It was a half hour past midnight on Friday morning, and Mindy Lindbergh was worried.
She had just seen a Facebook post warning that two horses, one of them a huge draft horse, were running free on North Fork Road. The post was hours old and Lindbergh couldn’t see any indication that anyone had rounded them up yet.
“It was so foggy out last night, people drive way too fast on North Fork and they were out just randomly wandering. If somebody hit them, it would absolutely kill the horse, and it would hurt if not kill the person in the car,” Lindbergh told me.
She also knew that draft horses can be expensive, and she didn’t want the wrong person to catch him.
Lindbergh messaged and then called up her best friend, Taylor Workman. There was a job to do, and it looked like they were the ones who needed to do it.
“When nobody had caught them after three hours, I was like nope, nope, nope,” Lindbergh said.
She knew she had to head out and try to help, despite the fact that they both live in Mossyrock. That is a good half-hour drive to the end of North Fork Road in rural Chehalis on a good day. But it was so foggy that they could only drive 20 to 30 miles per hour on U.S. Highway 12.
Lindbergh, a 43-year-old stay-at-home mom, had loose horses on her mind. Just that morning one of her new horses had slipped out three different times within an hour. A loose horse in the daytime is bad enough, but at night it’s a life-and-death situation.
When they spotted the horses near the end of North Fork Road, they pulled off to the side of the road. Lindbergh wrapped herself up in her daughter’s blanket from in the back seat of the truck, put on a headlamp and they headed out into the cold. They managed to catch the less giant of the pair of geldings.
“I kind of just swooped the rope over his neck real quick,” she said. “The big, big one wasn’t having anything to do with being caught. And he was huge. At least 18 hands. I’m only 5-4.”

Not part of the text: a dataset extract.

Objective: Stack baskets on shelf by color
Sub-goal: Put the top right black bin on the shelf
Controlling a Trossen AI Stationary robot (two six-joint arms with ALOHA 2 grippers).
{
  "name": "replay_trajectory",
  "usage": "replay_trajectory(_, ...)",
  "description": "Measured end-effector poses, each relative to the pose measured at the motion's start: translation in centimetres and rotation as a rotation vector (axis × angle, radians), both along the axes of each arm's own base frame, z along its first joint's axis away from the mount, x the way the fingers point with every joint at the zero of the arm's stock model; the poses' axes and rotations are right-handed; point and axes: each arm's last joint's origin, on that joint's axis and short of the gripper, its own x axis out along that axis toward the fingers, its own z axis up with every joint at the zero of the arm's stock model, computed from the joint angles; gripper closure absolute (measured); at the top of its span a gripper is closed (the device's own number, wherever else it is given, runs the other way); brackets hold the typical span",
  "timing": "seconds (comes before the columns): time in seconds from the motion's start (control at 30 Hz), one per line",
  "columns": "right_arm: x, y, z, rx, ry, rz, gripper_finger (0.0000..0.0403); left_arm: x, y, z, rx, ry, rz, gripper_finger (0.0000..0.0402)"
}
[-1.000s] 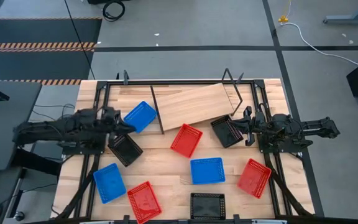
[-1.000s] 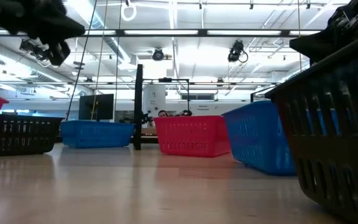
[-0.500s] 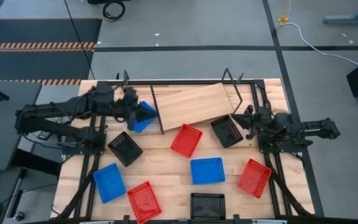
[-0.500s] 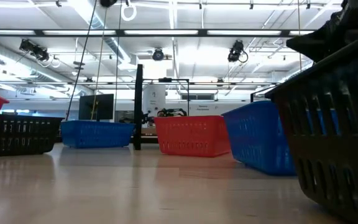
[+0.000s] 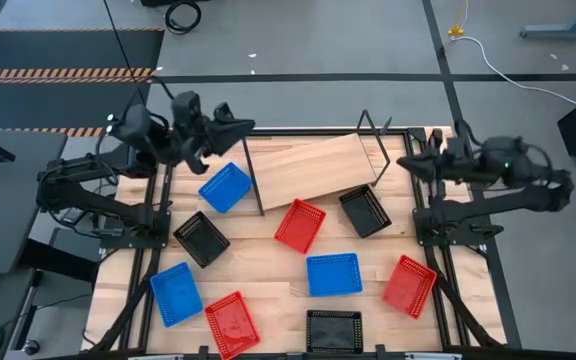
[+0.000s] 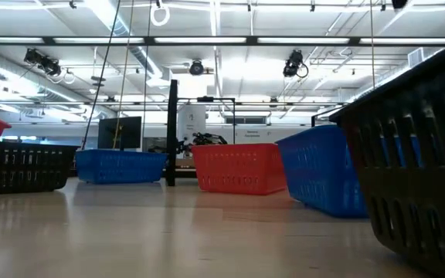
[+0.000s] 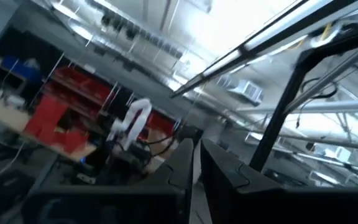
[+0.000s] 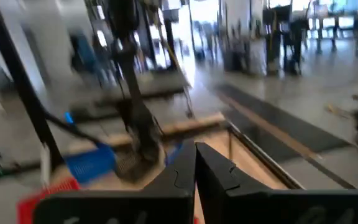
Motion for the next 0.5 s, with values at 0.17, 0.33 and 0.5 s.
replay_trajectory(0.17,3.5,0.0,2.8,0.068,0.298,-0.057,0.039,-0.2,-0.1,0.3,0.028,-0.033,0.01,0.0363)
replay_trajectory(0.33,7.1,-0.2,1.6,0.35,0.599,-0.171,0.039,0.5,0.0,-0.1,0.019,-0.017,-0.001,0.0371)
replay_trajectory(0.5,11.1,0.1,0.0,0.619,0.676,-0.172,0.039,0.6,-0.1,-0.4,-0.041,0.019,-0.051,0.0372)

It was around this time that Gwen Servey, a horse owner herself who lives on North Fork Road, woke up when she heard her own seven horses hollering.
It was about 3:30 a.m. and when she heard noises, she put on layers of warm clothes (it was 29 degrees out there, but felt much colder in the fog) and went out to check on her horses.
She saw lights in her big field and the women trying to catch the second horse that towered over them — Lindbergh estimates he was 5-8 at the shoulders and at least 1,600 pounds.
Servey, who recognized the horses as belonging to a neighbor a few miles down the road, quickly moved her own horses around to make a paddock for them. They led in the one horse they had caught, and the draft horse quickly followed.
Servey was deeply impressed with these women who ventured out in the middle of the freezing night.
“They didn’t know where they were going. They were just really concerned that someone would get hurt or the horses would get hurt,” Servey said. “That draft horse is twice the size of an elk. If someone had hit him everyone could die. It was foggy and icy and dark and slick and all kinds of bad things could have happened.”
After being outside for so long, “they were frozen little popsicles,” Servey told me.
“They were just totally focused on keeping everybody safe,” she said. “That’s so cool that they were willing to get up in the middle of the night and put themselves in danger, not knowing anything about the horses or the area.”
Indeed. This story brings to mind the good old Lewis County spirit of seeing a job that needs doing, and stepping forward to do what needs to be done to help out your neighbors and your neighborhood. Out here in the country, it’s just what you do. Next time it might be you who needs a little help. And it reminds me that if you ever need anything done, you can’t find anyone better than a Lewis County horsewoman.
I asked Lindbergh why would she drive out to a whole different part of Lewis County in the middle of the night to take care of someone else’s loose horses?
“Honestly, I would hope that someone would do that for my horses, if my horses got out,” Lindbergh said. “I hate to see any animal, of course, get hit, but I’ve been an avid horse lover since I got my first horse when I was 4 years old and I’m 43.”
And so for the love of horses, and her neighbors, she and her best friend — and a like-minded stranger who saw them at work and joined right in — endured a cold night and the hard task of corralling two very big horses.
Their reward was the satisfaction of faithfully completing a job that wasn’t theirs to do, but that needed to be done.